===== RECORDS TO PROCESS
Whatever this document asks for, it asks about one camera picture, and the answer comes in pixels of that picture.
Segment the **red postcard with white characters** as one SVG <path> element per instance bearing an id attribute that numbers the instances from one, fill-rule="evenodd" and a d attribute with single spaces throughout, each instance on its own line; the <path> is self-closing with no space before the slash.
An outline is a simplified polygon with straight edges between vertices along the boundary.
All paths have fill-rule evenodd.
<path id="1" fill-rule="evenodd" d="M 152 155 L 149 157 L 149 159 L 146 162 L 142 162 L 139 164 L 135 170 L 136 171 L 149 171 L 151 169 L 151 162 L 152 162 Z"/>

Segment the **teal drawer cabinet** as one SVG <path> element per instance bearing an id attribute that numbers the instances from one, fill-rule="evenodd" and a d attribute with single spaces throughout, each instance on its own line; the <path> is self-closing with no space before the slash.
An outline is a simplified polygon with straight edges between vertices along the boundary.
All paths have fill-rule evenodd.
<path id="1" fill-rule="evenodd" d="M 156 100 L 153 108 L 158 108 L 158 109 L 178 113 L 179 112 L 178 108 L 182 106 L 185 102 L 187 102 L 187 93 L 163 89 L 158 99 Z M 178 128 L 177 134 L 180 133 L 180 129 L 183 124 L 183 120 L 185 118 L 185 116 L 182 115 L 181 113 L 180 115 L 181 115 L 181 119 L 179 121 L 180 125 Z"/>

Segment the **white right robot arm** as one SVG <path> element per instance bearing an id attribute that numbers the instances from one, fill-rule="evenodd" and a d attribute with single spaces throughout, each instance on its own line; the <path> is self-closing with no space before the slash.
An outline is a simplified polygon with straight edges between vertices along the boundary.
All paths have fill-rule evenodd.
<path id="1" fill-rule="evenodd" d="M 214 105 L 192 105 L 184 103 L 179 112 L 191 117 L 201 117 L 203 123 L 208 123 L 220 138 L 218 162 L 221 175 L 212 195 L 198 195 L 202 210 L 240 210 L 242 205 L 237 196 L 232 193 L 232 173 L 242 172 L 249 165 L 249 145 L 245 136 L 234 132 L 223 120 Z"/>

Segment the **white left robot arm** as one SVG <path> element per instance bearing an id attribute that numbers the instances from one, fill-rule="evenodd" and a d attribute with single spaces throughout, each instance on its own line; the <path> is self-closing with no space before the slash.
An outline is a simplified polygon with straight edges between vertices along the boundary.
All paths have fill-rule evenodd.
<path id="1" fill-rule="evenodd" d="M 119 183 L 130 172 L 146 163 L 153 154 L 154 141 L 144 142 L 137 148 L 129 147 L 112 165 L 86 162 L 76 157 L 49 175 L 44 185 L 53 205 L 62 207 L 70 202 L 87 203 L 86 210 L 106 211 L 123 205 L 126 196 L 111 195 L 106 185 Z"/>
==========
===== RECORDS TO PROCESS
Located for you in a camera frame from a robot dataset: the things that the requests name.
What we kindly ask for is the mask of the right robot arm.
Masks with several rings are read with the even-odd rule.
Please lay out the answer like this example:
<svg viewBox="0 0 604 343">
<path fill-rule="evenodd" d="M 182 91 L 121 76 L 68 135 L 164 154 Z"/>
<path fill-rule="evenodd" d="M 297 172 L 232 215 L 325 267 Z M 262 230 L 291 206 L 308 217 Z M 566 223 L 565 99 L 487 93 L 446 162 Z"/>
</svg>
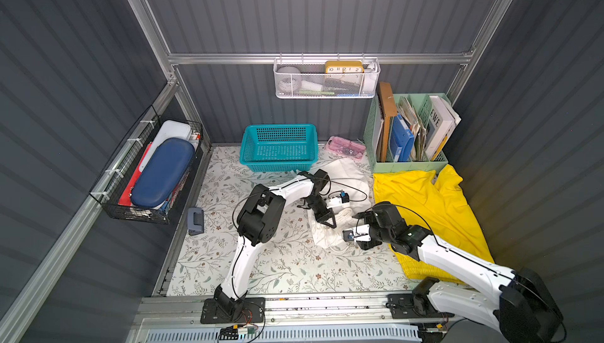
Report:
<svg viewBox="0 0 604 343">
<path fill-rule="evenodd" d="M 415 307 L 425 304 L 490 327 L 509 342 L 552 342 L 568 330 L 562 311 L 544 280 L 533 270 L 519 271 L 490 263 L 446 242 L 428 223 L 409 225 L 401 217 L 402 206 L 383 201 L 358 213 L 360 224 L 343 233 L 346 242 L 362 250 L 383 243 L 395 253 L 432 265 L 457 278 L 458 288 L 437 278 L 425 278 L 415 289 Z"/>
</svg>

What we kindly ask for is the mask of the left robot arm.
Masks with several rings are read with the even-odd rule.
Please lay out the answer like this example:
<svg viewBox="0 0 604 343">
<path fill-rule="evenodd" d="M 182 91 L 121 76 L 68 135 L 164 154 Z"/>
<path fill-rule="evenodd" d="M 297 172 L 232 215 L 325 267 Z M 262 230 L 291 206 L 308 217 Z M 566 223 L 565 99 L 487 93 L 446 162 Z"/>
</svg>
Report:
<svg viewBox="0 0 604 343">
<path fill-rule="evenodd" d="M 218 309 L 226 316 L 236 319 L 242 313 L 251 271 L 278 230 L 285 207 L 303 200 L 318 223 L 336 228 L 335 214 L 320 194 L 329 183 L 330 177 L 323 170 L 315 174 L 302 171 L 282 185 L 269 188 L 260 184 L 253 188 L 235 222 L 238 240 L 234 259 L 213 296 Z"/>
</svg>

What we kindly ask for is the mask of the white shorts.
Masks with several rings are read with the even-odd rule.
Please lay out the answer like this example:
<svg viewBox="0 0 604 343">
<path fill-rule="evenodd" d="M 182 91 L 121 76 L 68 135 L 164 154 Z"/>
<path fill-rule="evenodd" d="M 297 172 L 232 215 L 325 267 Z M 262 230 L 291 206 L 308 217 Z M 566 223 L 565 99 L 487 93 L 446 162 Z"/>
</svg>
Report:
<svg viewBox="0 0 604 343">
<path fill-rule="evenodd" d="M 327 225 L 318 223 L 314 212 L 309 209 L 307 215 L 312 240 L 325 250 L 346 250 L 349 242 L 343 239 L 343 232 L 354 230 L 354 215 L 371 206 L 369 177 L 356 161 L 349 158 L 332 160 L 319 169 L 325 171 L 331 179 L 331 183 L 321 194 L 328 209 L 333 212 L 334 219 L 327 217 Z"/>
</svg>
==========
===== RECORDS TO PROCESS
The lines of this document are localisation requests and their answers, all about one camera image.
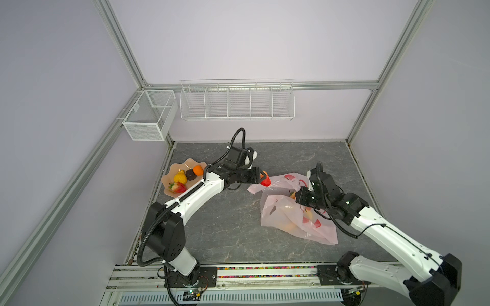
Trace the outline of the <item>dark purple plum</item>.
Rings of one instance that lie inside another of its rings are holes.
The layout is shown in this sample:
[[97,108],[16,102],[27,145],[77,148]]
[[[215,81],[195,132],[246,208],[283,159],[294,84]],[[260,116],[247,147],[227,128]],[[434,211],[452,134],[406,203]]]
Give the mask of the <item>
==========
→ WORK INSTRUCTION
The answer must be the number of lines in the records where the string "item" is found, stated alone.

→ WRITTEN SOLUTION
2